- Born: May 24, 1884 (or 1882) Albany, New York, U.S.
- Died: July 16, 1950 (aged 66) Jersey City, New Jersey, U.S.
- Other name: Joseph Young
- Education: Alma White College, DD
- Known for: Ku Klux Klan in New Jersey

= Alton Milford Young =

Ku Klux Klan member (1880s–1950)

Alton Milford Young (May 24, 1884 – July 16, 1950) was the Grand or Imperial Kaliff and the Imperial Kludd of the Ku Klux Klan in New Jersey. The Imperial Kludd is the chaplain of the Imperial Klonvokation and he performs "such other duties as may be required by the Imperial Wizard." The Imperial Kaliff is the second highest position after the Imperial Wizard.

==Biography==
He was born on May 24, 1884 (or 1882) in Albany, New York.

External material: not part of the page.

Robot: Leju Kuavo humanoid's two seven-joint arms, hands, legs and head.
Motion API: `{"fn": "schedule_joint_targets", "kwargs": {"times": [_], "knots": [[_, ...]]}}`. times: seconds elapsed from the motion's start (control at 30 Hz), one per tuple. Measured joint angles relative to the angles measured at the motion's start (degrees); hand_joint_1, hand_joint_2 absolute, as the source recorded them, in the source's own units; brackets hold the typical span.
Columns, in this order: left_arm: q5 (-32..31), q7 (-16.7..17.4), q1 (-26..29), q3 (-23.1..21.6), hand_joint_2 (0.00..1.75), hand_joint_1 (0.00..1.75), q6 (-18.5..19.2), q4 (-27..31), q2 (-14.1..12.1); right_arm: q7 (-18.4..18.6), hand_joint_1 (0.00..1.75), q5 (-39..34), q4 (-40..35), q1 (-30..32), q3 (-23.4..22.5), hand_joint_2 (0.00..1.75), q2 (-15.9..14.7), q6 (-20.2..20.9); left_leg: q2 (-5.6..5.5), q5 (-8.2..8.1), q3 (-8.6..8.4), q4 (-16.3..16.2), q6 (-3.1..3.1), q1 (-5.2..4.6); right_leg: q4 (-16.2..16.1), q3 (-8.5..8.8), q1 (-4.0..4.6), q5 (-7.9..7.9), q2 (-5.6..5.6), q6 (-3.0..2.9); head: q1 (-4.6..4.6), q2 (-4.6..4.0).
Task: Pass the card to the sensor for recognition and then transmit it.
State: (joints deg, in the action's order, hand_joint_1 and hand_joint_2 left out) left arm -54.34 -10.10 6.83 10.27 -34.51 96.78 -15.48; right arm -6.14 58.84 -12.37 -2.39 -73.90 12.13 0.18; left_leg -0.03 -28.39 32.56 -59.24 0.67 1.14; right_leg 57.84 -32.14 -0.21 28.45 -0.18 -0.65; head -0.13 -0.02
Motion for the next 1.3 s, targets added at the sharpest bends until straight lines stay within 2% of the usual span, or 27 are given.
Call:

His parents were migrants from Canada. By 1918 he was the minister for the North Baptist Church in Jersey City, New Jersey. He received his Doctor of Divinity degree from Alma White College in 1927. In 1940 he testified before the Dies Committee. Young and Arthur Hornbui Bell were ousted from the Klan following the joint meeting on 18 August 1940 of the Klan and the German-American Bund at the Bund's Camp Nordland, near Andover, New Jersey.

In May 1948, Young converted to Roman Catholicism and began using his baptismal name, Joseph. He died July 16, 1950, at his home in Jersey City, New Jersey, 121 Garrison Avenue, "of a heart ailment".